1°)- Danièle Bertrand : Si Mélenchon ne sait plus où il habite, c'est sans doute parce qu' aujourd'hui il sait avec qui il habite à la tête indigéniste de la FI.
Après Hollande, il a repris le poste de "capitaine de pédalo" de la gauche. Et, franchement pour son dernier voyage, il a choisi de pédaler dans le marigot clientéliste islamiste. Et il s'embourbe de plus en plus dans la direction du " no futur " réservé aux traîtres.
2°)- Brigitte Pascall : Mélenchon va essayer de sortir de ce bourbier, en se créant une nouvelle virginité, par un discours anticapitaliste propre sur lui : comme il l'a fait en 2005 en refusant le référendum sur le TCE, alors qu'il s'était lourdement compromis dans le Mitterrandisme, le Rocardisme et le Jospinisme.
Et comme il l'a fait six mois, de la période allant du début de la création du PG (novembre 2008) jusqu'au mois de juin 2009. Puis, du jour au lendemain des Européennes, voyant le succès de la liste EELV : 16%, il s'est découvert une vocation d'écologiste. Je me souviens d'un cadre du PS ironisant : "Mélenchon est resté 30 ans au PS, et jamais il n'a été écologiste"(sic).
Quand aujourd'hui, je le vois disputer à Jadot le leadership de l'écologie, -écologie européiste ou écologie populaire-, je repense à cette phrase assez lucide. Car moi aussi, pendant les six premiers mois de vie du PG, il n'a jamais parlé d'écologie : préférant haranguer sur les licenciements chez Rhône-Poulenc !
Un journaliste du web disait que Mélenchon avait de "bons" (2005, 2009, 2012, 2017) et de "mauvais" crus (depuis juin 2017).

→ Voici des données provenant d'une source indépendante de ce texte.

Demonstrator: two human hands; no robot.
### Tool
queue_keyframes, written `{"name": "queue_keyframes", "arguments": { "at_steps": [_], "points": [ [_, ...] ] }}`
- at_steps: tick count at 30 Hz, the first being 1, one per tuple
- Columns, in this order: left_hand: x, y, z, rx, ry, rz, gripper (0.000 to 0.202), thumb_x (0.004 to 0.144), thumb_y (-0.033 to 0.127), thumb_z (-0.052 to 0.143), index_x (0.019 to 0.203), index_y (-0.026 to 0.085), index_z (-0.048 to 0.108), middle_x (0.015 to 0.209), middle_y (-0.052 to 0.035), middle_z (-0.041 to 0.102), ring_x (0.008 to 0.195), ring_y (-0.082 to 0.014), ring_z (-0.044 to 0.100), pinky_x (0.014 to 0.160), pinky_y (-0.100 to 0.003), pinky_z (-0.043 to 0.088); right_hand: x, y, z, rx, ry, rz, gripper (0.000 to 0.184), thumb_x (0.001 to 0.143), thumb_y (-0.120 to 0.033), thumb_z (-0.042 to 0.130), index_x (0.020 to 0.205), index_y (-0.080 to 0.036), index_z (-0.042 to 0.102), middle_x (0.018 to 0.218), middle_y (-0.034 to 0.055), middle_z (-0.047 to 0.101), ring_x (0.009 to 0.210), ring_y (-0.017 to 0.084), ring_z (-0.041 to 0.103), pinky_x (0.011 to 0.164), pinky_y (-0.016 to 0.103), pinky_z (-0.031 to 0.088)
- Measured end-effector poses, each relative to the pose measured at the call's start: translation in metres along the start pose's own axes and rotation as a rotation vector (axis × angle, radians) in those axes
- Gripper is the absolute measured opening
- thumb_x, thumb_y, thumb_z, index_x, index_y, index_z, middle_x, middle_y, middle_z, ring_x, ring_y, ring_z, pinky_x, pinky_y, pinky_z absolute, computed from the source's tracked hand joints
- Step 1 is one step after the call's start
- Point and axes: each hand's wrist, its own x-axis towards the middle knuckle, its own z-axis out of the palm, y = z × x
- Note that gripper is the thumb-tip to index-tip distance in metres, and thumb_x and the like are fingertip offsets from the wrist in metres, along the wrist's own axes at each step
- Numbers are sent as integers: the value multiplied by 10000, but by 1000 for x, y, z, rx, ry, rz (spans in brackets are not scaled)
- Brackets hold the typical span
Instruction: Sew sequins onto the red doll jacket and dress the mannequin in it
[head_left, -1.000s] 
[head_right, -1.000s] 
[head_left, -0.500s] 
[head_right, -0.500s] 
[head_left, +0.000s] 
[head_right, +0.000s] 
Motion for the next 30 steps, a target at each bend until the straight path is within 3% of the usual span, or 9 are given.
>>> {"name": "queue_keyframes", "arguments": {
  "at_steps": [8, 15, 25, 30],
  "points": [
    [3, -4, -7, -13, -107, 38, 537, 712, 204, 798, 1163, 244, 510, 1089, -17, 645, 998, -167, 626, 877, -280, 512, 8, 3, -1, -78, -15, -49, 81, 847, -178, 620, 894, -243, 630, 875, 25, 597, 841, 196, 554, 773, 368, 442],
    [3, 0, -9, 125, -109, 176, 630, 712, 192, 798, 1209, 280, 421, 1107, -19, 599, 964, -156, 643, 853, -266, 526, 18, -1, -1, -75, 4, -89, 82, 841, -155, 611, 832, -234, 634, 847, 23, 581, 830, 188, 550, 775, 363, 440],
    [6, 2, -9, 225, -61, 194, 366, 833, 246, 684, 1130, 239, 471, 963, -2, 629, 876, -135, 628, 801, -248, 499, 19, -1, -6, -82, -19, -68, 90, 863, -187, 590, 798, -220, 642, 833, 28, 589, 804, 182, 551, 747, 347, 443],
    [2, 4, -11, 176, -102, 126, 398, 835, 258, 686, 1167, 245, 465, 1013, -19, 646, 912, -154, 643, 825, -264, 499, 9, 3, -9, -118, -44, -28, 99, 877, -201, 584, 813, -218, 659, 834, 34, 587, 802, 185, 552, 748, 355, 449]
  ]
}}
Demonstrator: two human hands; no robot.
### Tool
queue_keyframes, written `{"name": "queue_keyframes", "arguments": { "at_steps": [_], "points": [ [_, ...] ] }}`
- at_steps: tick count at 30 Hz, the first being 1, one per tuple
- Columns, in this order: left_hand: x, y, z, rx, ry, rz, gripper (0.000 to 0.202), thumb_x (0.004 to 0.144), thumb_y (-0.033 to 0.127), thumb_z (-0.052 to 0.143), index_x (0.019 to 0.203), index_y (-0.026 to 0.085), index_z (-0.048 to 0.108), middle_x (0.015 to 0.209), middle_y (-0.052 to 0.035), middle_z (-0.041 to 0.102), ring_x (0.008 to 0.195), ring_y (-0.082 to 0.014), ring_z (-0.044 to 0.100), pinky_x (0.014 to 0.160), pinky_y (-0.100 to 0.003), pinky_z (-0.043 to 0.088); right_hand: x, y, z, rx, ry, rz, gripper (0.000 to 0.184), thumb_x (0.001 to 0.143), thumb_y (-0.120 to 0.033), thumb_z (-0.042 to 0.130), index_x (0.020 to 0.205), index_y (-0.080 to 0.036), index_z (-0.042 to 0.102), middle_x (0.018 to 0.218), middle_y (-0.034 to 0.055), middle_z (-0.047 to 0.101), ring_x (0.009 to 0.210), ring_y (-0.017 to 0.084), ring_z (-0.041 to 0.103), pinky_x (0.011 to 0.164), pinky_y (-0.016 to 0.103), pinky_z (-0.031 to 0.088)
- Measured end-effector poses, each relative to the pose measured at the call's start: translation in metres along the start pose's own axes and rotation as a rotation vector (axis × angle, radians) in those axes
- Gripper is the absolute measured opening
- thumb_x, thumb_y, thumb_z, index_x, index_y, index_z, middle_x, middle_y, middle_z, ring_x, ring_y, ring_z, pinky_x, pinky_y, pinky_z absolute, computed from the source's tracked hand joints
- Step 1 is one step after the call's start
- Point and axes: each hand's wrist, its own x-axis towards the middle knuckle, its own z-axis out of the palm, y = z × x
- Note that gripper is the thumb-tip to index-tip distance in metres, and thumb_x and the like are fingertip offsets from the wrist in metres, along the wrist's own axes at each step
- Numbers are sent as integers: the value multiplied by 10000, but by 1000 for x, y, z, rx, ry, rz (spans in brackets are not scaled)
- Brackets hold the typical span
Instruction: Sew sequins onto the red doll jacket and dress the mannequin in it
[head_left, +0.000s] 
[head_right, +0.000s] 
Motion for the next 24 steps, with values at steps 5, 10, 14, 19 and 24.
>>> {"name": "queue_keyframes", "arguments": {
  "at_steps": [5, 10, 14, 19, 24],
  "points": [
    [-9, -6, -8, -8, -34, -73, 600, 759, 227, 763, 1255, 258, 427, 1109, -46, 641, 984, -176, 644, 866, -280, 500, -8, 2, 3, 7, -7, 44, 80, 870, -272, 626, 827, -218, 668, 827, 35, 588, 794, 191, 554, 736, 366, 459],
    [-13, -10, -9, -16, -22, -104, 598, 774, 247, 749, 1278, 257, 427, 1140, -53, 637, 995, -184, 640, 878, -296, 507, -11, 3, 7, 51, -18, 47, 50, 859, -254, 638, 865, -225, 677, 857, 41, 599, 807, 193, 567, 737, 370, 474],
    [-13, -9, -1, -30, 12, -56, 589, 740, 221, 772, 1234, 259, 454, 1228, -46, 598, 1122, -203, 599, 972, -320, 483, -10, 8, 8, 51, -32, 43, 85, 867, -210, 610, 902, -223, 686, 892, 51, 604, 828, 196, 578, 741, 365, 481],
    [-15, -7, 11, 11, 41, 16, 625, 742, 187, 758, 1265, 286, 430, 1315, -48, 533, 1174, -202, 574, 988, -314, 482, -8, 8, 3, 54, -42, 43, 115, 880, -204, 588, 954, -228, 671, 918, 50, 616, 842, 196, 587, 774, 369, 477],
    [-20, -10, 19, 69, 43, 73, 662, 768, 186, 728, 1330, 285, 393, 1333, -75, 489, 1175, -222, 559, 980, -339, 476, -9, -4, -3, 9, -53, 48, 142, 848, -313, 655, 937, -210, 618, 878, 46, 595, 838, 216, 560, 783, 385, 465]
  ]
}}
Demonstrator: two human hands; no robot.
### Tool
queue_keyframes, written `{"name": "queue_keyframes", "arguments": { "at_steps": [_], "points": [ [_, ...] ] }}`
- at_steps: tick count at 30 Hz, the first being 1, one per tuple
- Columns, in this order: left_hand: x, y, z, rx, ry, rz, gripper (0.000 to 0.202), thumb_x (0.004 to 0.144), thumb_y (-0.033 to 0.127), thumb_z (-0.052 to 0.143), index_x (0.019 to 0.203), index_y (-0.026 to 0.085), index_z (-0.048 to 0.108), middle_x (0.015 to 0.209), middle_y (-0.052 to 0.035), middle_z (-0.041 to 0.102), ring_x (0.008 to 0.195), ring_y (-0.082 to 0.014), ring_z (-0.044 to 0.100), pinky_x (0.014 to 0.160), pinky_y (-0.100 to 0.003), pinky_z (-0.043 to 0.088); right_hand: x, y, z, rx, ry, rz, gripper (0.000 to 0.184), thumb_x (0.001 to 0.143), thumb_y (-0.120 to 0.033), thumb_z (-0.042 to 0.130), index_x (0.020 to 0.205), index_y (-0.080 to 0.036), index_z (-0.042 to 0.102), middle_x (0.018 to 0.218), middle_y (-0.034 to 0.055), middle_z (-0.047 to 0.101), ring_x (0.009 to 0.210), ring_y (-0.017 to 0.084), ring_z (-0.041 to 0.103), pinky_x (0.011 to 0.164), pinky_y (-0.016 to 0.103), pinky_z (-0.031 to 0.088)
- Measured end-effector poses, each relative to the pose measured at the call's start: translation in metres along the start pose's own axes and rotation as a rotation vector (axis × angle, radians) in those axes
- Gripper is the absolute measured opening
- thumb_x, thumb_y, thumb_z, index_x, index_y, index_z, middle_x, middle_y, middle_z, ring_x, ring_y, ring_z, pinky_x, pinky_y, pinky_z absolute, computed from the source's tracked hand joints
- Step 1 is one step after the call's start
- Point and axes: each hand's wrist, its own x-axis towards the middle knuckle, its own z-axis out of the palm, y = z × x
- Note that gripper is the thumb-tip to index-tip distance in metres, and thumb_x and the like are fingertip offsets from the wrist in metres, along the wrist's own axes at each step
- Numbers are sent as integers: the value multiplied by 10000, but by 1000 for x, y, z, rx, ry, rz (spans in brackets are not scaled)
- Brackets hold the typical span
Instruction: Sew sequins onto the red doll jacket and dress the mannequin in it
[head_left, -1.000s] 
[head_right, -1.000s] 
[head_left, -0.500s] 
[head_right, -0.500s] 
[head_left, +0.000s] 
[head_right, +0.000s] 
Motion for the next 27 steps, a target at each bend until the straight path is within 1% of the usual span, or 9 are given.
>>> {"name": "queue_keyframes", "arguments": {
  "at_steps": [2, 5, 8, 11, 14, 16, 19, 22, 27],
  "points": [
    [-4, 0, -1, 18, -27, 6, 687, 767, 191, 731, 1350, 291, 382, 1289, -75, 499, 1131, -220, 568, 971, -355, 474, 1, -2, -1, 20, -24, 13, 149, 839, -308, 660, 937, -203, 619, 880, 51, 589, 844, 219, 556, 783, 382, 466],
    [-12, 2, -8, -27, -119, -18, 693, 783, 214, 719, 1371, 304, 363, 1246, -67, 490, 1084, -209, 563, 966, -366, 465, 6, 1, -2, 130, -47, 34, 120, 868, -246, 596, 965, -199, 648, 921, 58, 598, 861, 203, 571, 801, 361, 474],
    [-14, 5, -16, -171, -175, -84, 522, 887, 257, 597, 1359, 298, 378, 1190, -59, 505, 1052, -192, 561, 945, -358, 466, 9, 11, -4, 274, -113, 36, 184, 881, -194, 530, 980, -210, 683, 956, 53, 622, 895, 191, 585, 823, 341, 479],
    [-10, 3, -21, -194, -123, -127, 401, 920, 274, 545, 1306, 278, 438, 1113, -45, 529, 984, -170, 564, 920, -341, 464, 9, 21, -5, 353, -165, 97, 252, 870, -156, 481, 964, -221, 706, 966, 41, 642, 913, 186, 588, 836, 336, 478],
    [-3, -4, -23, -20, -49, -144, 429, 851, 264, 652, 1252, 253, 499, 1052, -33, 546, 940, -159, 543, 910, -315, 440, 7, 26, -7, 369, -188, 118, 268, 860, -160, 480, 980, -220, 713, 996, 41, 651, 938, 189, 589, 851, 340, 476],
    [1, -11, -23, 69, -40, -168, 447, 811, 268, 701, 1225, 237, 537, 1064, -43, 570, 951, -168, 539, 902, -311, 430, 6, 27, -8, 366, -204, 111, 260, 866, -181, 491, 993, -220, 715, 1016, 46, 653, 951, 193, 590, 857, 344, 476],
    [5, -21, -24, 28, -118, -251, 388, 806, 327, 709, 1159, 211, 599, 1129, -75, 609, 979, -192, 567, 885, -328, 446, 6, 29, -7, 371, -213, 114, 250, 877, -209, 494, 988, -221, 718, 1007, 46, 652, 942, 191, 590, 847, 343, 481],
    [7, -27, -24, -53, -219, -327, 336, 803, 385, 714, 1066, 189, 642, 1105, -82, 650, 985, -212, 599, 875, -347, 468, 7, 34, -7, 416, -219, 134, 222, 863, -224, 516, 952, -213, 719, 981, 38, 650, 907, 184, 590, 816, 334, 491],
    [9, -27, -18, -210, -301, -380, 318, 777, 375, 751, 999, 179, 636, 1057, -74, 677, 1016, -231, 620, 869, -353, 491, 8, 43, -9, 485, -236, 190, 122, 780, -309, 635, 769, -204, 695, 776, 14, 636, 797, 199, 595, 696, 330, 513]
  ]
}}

En réalité, ces "bons" crus tant espérés n'arrivent jamais par hasard. Il joue à l'homme politique "critique", "sérieux", "honnête", quand il est vraiment trop déconsidéré par ses embrouilles Rocardiennes ou Jospiniennes hier, écologistes et racialistes aujourd'hui.
Je m'attends à ce qu'il nous la joue : "à gauche toute" dès maintenant ou 2021, à quelques encablures des Présidentielles de 2022. Ce n'est pas un hasard, si, lors de son dernier interview sur France Inter, il a parlé de "stratégie anticapitaliste" (sic) ( si, si !) !
Voilà pourquoi nous avons fondé le Rassemblement "Le Peuple d'abord", qui regroupe le PCRF, le PARDEM, le CNSJS, les "Insoumis démocrates", les "Franchement insoumis", le courant interne/externe à la FI : "Rupture, Pouvoir aux insoumis". Le porte-parole pourrait être Jacques Généreux ou Jacques Sapir ou Jacques Cotta.
Son programme en 23 points préconise notamment une sortie de la zone euro en plan A. Une politique de relance keynésienne à partir de l'augmentation substantielle des salaires, de nature à créer des centaines de milliers d'emplois. La création de 2 millions d'emplois pour les jeunes et chômeurs de longue durée dans le secteur associatif.